§ **TASK PROMPT**
The answer should be an exact copy of the lines from the one with "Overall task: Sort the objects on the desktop" through the end of the listing below, with no other lines.

*** Begin section ***

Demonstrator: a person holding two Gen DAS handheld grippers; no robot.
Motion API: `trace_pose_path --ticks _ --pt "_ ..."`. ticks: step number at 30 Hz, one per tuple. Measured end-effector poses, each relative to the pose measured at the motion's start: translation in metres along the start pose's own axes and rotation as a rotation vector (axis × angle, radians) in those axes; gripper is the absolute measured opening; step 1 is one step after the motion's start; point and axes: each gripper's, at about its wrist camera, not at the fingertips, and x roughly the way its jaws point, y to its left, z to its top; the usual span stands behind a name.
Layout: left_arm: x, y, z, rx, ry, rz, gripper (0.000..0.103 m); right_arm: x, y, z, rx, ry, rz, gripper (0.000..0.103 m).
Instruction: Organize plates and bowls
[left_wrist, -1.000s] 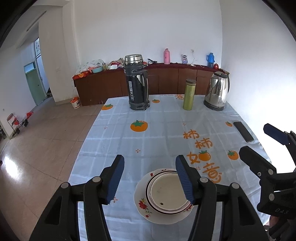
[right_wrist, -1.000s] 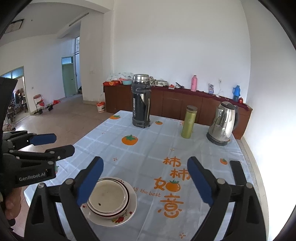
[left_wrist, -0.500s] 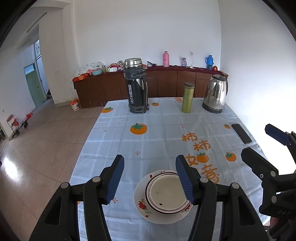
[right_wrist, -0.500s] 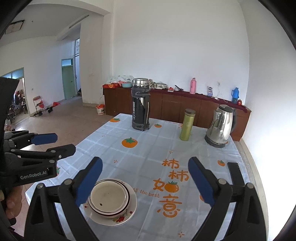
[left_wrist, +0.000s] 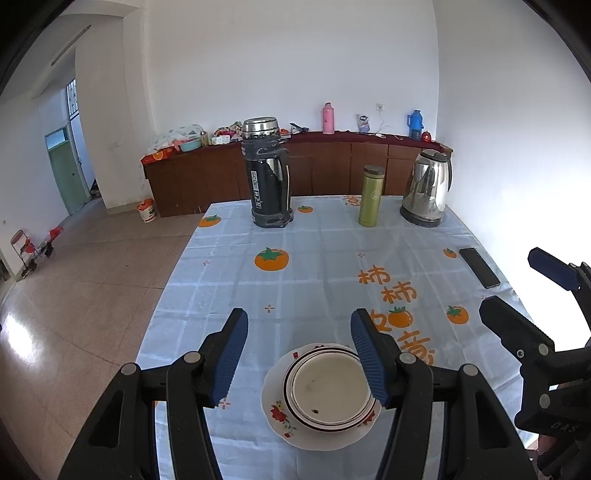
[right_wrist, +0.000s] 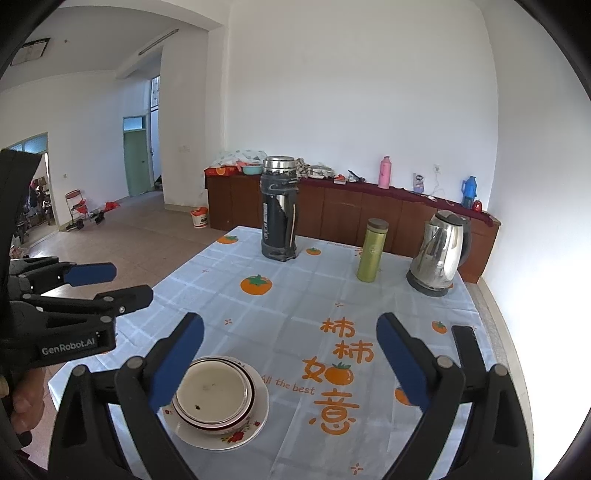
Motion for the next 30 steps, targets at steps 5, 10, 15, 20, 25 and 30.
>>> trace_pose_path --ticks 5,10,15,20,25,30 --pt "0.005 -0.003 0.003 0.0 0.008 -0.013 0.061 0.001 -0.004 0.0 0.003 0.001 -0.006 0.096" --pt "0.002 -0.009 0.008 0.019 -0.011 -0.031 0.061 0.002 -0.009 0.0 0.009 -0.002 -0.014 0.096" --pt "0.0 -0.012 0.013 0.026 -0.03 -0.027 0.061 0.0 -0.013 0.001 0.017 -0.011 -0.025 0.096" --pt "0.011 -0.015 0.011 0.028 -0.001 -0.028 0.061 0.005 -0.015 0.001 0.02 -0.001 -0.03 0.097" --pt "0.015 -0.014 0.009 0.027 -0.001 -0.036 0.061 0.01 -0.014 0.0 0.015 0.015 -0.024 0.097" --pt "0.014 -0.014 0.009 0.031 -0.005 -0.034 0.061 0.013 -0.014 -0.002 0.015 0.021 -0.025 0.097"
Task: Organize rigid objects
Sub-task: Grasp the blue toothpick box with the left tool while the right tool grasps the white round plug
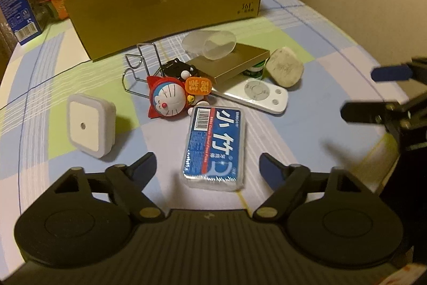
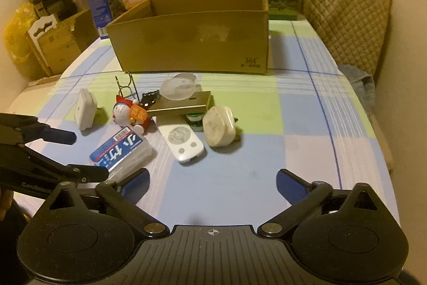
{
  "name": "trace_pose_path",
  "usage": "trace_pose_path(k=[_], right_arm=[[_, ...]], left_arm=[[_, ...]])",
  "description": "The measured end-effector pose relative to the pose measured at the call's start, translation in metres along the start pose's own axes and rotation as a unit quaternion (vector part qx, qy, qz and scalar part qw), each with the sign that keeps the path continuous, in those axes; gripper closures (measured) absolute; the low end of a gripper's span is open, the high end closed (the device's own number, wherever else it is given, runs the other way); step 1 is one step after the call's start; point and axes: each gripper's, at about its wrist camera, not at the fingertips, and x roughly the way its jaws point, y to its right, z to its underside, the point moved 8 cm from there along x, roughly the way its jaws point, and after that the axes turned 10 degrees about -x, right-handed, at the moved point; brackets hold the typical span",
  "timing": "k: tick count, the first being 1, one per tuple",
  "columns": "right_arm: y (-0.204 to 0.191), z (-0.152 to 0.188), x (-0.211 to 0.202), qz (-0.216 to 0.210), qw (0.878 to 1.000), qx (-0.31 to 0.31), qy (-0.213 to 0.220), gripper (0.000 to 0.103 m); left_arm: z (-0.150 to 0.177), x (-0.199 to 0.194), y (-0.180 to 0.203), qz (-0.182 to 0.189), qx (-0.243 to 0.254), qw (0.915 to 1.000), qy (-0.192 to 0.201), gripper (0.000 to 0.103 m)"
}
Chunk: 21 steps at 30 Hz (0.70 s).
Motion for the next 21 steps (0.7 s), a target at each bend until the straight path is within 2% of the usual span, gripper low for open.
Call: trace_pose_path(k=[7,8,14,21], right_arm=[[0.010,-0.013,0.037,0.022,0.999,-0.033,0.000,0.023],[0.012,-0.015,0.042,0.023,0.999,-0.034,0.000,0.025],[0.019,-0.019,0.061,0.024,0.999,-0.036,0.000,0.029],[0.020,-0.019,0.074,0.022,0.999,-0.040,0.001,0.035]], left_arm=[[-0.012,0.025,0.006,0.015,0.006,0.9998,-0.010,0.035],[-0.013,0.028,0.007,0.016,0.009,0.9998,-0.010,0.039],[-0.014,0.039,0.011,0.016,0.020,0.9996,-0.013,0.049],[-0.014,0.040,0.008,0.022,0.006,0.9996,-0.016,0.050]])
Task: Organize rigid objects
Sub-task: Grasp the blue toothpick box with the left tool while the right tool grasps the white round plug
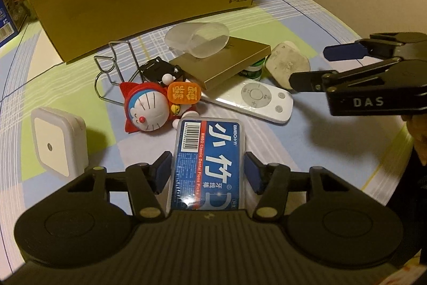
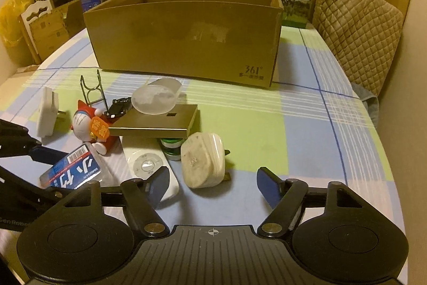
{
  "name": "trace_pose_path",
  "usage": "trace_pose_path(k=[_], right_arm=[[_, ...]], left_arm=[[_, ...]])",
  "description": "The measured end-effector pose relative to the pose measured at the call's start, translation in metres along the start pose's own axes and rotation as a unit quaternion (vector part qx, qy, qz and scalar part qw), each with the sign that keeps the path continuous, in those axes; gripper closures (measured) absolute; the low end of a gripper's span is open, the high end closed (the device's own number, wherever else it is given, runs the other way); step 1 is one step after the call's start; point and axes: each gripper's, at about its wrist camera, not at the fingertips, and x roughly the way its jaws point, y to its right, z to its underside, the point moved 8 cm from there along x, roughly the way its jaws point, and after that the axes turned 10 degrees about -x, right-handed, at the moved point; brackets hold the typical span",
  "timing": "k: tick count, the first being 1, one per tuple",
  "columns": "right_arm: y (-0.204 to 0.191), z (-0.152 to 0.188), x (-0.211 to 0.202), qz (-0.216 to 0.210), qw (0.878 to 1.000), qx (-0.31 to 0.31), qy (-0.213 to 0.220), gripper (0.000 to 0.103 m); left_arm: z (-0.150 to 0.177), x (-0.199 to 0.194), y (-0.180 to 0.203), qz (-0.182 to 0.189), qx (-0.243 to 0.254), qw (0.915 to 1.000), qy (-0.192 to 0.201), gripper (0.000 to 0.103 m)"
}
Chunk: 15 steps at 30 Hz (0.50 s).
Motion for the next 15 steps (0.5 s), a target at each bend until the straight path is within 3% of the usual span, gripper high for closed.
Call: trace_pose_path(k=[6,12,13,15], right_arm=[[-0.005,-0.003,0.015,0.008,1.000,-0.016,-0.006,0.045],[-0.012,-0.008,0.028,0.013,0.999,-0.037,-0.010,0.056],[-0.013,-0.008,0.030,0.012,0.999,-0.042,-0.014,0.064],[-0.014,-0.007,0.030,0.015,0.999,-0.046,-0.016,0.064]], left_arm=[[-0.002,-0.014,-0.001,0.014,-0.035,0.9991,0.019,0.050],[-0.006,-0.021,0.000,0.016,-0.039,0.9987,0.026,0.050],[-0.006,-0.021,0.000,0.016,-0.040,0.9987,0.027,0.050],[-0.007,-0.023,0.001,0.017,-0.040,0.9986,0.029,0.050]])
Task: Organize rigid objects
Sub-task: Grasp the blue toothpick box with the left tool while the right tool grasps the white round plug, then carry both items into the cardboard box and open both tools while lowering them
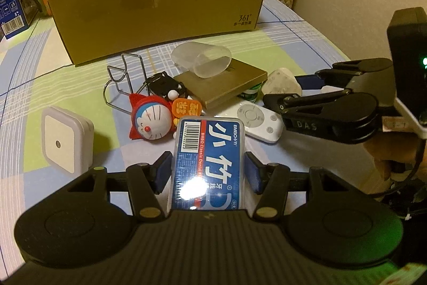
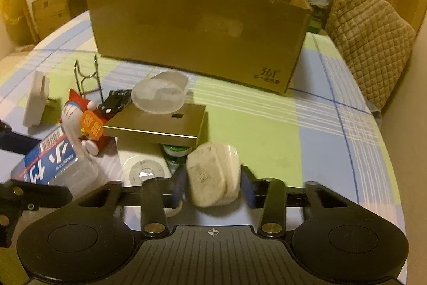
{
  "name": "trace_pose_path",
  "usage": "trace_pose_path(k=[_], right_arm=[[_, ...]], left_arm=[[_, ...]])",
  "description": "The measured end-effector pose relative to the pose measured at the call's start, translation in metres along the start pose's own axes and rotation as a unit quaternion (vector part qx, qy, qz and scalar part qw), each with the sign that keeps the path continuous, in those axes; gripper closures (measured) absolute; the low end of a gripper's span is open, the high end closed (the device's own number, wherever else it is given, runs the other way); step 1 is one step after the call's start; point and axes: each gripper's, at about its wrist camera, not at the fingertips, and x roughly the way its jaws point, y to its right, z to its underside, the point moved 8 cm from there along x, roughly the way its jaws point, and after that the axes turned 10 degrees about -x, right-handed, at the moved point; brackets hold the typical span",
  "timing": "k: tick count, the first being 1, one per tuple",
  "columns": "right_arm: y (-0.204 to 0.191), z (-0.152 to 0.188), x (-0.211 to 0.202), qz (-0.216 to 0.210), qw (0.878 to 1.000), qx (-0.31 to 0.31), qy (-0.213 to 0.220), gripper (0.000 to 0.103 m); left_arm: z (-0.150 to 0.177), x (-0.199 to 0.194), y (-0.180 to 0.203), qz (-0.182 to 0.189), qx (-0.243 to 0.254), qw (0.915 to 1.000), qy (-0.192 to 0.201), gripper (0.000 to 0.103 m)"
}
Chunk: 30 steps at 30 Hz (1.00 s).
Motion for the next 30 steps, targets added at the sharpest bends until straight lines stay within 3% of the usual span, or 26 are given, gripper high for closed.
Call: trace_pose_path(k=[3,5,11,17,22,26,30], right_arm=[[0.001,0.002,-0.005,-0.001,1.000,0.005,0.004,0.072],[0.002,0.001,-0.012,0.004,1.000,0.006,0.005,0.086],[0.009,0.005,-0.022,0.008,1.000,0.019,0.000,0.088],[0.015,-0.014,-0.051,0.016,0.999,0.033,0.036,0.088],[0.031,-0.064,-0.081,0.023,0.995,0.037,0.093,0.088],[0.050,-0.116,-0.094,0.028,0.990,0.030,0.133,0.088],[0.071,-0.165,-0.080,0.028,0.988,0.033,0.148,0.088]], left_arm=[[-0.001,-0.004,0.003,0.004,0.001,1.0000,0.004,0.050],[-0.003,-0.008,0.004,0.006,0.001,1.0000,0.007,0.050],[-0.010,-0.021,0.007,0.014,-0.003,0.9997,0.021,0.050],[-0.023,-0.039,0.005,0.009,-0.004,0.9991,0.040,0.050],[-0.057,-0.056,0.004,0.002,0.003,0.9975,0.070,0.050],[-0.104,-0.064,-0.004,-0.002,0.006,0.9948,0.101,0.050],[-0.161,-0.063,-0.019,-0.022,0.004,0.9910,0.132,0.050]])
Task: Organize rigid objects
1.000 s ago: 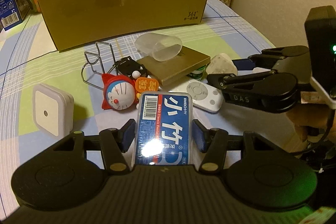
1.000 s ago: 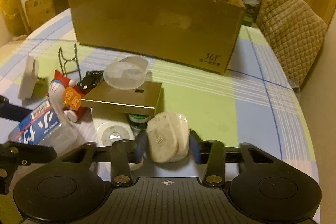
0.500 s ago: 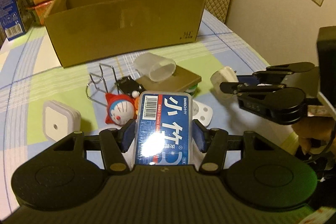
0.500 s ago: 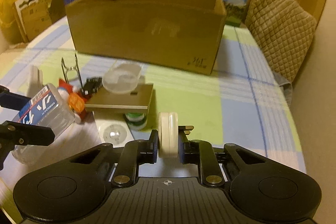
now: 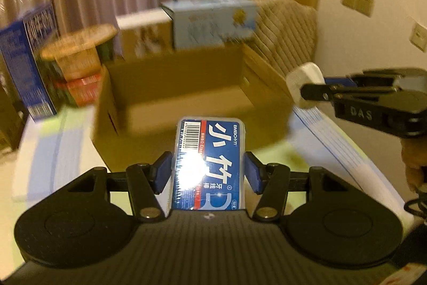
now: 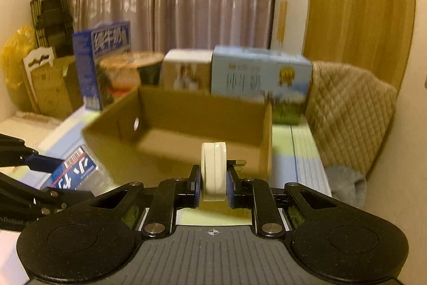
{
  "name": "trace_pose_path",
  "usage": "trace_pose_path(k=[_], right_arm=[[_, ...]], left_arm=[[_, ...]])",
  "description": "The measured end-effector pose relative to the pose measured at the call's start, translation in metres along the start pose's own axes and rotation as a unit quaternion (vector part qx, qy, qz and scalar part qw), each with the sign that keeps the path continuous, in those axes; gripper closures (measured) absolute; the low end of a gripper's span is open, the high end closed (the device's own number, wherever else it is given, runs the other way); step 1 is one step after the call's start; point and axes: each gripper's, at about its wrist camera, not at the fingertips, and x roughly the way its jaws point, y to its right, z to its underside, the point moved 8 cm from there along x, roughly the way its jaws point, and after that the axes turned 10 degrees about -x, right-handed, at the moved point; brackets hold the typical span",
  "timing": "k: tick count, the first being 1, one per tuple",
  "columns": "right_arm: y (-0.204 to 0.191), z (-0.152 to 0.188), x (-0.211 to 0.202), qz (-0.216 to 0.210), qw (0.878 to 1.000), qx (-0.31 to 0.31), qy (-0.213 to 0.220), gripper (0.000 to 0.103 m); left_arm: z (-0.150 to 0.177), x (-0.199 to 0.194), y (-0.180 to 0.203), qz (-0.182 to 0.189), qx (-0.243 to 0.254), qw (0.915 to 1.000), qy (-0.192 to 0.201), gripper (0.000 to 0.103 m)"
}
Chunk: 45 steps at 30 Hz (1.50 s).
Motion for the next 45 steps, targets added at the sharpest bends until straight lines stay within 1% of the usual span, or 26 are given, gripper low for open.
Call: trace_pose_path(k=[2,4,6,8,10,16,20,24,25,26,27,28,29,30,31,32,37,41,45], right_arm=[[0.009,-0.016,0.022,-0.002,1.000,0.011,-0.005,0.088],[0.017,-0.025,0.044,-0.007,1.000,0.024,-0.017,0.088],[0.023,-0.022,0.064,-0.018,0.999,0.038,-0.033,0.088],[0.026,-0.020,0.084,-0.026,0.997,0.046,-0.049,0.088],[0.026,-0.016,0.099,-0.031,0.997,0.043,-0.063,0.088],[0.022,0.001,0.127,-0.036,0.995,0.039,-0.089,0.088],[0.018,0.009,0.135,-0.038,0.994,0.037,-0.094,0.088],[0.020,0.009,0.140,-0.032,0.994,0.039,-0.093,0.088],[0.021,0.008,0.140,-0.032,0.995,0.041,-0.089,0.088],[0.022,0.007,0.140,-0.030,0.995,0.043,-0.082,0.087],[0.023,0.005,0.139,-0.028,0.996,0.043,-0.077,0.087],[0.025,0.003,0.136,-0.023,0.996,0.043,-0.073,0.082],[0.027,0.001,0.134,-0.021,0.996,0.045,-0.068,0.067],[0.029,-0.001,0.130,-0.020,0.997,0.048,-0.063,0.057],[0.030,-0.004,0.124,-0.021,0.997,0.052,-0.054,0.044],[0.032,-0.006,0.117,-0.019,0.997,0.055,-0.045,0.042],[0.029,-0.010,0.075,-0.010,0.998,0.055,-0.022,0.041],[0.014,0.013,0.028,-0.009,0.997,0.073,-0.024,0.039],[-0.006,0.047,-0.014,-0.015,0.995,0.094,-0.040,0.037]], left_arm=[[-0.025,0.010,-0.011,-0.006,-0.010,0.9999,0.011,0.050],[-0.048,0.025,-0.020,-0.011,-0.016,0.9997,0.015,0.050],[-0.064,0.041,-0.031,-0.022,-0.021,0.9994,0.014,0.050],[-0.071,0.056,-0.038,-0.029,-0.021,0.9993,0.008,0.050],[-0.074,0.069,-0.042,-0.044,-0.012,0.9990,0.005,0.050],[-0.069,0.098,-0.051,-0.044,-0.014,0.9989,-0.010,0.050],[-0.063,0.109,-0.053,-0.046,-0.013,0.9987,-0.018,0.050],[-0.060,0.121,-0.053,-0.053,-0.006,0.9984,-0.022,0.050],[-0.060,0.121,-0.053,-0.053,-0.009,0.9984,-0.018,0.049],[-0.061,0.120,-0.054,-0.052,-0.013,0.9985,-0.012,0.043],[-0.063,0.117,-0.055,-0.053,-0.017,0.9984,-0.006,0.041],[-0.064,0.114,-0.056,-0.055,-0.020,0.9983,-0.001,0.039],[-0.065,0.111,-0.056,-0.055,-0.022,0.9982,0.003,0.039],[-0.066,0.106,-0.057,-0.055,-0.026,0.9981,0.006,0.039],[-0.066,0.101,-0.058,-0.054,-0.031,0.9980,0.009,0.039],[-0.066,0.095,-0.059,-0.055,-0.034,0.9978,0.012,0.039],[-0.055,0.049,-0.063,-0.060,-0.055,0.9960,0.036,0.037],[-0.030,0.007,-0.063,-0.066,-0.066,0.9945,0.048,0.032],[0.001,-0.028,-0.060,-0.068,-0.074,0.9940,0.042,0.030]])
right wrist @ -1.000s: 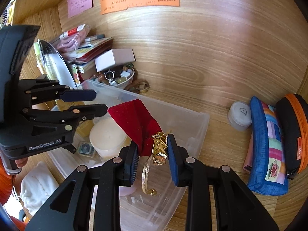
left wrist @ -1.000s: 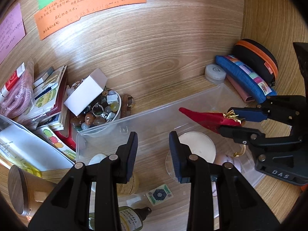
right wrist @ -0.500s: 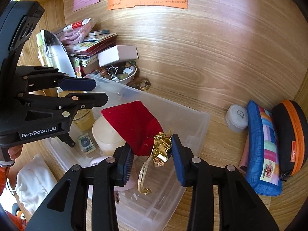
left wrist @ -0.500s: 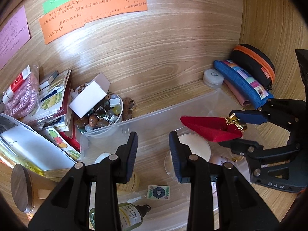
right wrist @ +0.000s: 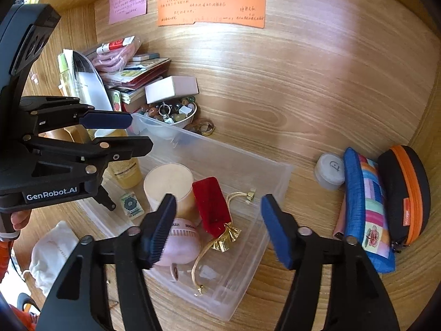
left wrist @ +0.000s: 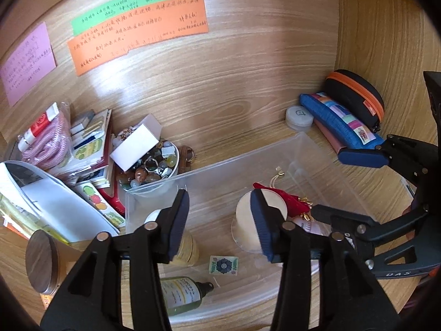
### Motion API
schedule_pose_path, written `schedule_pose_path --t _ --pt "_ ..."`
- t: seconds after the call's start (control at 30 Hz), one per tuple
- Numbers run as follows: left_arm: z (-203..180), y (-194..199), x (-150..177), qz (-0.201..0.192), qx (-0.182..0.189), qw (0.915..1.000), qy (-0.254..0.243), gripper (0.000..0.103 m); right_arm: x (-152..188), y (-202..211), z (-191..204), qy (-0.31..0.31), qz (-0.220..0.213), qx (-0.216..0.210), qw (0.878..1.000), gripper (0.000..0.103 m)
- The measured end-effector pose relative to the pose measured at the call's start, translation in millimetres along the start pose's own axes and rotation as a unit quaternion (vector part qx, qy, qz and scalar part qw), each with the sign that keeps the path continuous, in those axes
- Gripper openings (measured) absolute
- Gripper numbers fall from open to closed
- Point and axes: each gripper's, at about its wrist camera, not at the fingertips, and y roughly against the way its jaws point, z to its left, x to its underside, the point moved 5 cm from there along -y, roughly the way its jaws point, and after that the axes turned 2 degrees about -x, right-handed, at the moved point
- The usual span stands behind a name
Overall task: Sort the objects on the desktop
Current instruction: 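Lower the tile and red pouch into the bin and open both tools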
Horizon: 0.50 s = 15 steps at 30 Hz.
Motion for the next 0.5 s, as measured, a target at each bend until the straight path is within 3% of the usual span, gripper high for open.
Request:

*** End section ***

§ **TASK OUTPUT**
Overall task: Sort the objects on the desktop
Current instruction: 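Lower the tile and red pouch into the bin and open both tools
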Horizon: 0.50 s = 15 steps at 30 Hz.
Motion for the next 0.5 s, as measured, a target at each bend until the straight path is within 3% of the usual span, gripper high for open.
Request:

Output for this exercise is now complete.